Á la veille de l’ouverture du conclave romain, ce conclave d’hommes, ce « demi
conclave », nous, soixante-douze femmes prises du milieu du monde, nous nous sommes
réunies ce jour en conclave.
Une telle initiative constitue une première absolue. Pourtant elle était à la fois prévisible,
inévitable et dans la droite ligne de notre vocation de baptisé-e-s.
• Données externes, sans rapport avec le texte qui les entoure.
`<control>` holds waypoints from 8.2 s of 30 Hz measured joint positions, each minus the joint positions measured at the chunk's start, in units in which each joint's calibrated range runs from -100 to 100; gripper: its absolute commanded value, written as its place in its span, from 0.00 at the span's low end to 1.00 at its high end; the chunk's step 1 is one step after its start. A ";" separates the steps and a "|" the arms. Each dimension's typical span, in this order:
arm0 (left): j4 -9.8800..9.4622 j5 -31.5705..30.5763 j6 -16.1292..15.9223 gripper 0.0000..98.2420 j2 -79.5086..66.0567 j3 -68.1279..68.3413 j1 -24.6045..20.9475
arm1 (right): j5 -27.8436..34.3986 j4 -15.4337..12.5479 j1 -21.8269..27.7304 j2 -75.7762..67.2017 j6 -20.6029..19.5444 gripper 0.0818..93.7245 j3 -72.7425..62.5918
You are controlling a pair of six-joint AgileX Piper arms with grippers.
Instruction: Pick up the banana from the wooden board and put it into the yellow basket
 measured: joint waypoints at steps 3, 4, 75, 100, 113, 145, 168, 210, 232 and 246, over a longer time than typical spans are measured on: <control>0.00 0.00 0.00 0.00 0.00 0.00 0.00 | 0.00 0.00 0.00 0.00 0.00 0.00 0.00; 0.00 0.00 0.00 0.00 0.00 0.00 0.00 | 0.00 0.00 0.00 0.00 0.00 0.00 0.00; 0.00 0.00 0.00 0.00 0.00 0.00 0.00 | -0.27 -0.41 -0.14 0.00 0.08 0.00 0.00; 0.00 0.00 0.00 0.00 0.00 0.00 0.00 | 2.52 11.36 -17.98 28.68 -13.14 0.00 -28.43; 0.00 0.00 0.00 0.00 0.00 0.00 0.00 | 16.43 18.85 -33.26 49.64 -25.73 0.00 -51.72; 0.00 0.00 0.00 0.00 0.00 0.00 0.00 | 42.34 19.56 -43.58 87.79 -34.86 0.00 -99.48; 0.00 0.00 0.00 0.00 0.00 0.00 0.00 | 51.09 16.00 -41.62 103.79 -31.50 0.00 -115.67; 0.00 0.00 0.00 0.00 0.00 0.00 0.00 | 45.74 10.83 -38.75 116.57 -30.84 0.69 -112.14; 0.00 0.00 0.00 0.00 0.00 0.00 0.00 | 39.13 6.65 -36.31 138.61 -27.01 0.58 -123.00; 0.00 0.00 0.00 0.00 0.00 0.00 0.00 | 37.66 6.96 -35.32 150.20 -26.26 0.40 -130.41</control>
Prévisible, car le feu couve sous la cendre. La situation faite aux femmes dans l’Église
catholique est non seulement injuste et contre-productive, mais elle est la cause de
l’ensemble des maux dont souffre l’Église : absence de sang neuf, asthénie, recul des
valeurs morales, méfiance envers l’autre, oubli de ses aspirations. Pourtant, les femmes
sont présentes, actives et aimées dans l’Église. Ce sont elles, les petites mains qui font
tourner la maison. Mais quand leur donne-t-on la parole?
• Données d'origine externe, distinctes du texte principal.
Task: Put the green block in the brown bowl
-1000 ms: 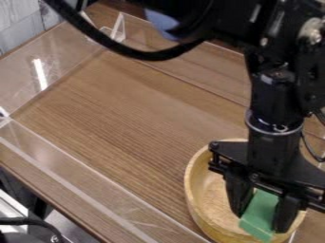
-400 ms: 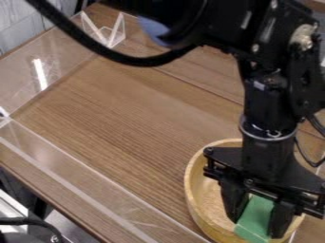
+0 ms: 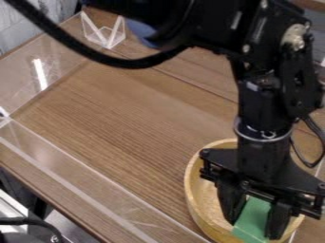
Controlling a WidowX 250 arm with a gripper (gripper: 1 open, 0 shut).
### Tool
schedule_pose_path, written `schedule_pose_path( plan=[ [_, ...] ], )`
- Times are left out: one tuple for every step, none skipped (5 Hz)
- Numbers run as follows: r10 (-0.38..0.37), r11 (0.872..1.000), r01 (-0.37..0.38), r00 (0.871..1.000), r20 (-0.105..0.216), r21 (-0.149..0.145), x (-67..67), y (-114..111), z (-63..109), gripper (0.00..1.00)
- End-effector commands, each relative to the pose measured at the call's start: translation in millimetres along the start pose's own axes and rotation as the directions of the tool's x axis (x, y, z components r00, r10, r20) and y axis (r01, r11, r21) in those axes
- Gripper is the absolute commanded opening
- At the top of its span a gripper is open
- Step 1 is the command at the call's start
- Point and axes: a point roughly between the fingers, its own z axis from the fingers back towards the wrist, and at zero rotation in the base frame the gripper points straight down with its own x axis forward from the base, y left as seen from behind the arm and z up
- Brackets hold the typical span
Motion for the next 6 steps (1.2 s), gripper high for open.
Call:
schedule_pose_path(
  plan=[
    [0.007, 0.999, -0.005, 0.999, 0.05, -0.034, 3.9, -2.7, 12.2, 0.0],
    [0.016, 0.999, -0.014, 0.999, 0.051, -0.038, 3.7, -1.3, 12.3, 0.0],
    [0.023, 0.999, -0.021, 0.998, 0.052, -0.042, 2.8, 0.1, 13.0, 0.0],
    [0.029, 0.999, -0.027, 0.998, 0.05, -0.045, 3.9, 1.2, 10.7, 0.0],
    [0.036, 0.998, -0.033, 0.998, 0.049, -0.049, 5.2, 2.3, 8.2, 0.0],
    [0.041, 0.998, -0.039, 0.998, 0.047, -0.052, 6.5, 3.3, 5.5, 0.0]
  ],
)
Inévitable, cette initiative l’est aussi parce qu’elle libère la parole, aujourd’hui en
souffrance dans notre Église. Or, parler, c’est vivre. Nous souhaitons que notre Église
vive de sa parole retrouvée, une parole de femmes et d’hommes libres et solidaires de
tous.
Enfin, cette initiative est dans la droite ligne de la vocation de l’Église, peuple de
Dieu, Corps du Christ, car c’est du coeur des baptisé-e-s que jaillit l’Esprit qui permet de
gouverner, enseigner et sanctifier tous en tout temps.
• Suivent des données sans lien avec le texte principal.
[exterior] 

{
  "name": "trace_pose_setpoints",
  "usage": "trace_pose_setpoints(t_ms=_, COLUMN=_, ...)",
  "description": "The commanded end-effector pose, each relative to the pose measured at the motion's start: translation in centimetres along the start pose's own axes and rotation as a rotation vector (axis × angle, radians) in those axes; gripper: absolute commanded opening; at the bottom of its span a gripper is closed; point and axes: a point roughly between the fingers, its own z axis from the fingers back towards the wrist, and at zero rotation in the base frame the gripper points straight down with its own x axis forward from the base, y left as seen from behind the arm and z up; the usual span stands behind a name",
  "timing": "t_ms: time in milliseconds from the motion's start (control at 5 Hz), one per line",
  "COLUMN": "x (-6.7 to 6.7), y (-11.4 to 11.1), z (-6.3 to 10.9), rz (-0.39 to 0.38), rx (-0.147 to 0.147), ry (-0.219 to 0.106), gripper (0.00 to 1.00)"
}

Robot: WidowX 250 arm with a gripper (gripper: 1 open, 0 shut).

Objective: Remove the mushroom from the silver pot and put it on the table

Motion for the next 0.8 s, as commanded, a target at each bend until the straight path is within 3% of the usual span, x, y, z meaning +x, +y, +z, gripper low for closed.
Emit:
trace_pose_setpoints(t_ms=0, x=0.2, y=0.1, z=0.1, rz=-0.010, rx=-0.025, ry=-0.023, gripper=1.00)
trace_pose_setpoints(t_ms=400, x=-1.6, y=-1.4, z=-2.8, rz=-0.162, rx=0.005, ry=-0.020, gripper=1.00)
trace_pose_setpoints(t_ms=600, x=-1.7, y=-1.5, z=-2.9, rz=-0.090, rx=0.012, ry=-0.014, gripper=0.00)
Nous, les soixante douze, nous avons prié et nous nous sommes écoutées. La grande
qualité des contributions a révélé à beaucoup combien la parole des femmes pouvait être
forte. Psychologues, aumôniers en hôpitaux psychiatriques, en prison, en soins palliatifs,
catéchistes, biblistes, historiennes, théologiennes, religieuses insérées dans des quartiers
de grande précarité, toutes ont, d’une manière ou d’une autre, souligné les joies et les
blessures de notre société, la complexité du monde moderne, le bonheur de croire, et
l’interdépendance qui existe entre tous.
Nous voulons une Église de la bienveillance, ouverte aux Églises particulières, aux
cultures et aux religions, une Église mixte et paritaire qui accueille au lieu d’exclure, qui
ne fasse pas des sacrements une sanction, qui écoute ses fidèles avant de décréter, qui les
nourrisse par la parole au lieu de les infantiliser. On ne construit rien dans la
condamnation et la peur. Unissons donc nos forces pour créer dans la joie l’Église de
demain.
Au terme de notre conclave, nous retenons quatre propositions :
-Que notre Église se dote d’un observatoire des pratiques de parité dans l’Église. Nous
demandons aux catholiques d’exercer leur vigilance sur les positions diplomatiques du
Vatican, à propos des femmes.
-Que les femmes, partout où elles le peuvent, avec les hommes qui le veulent, organisent
des cercles de silence autour des sièges des conférences épiscopales.
-Que des femmes deviennent diaconesses et cardinales.
-Enfin, parce que l’humour va plus loin que l’humour, nous souhaitons que les hommes d’Église ne portent plus de robe.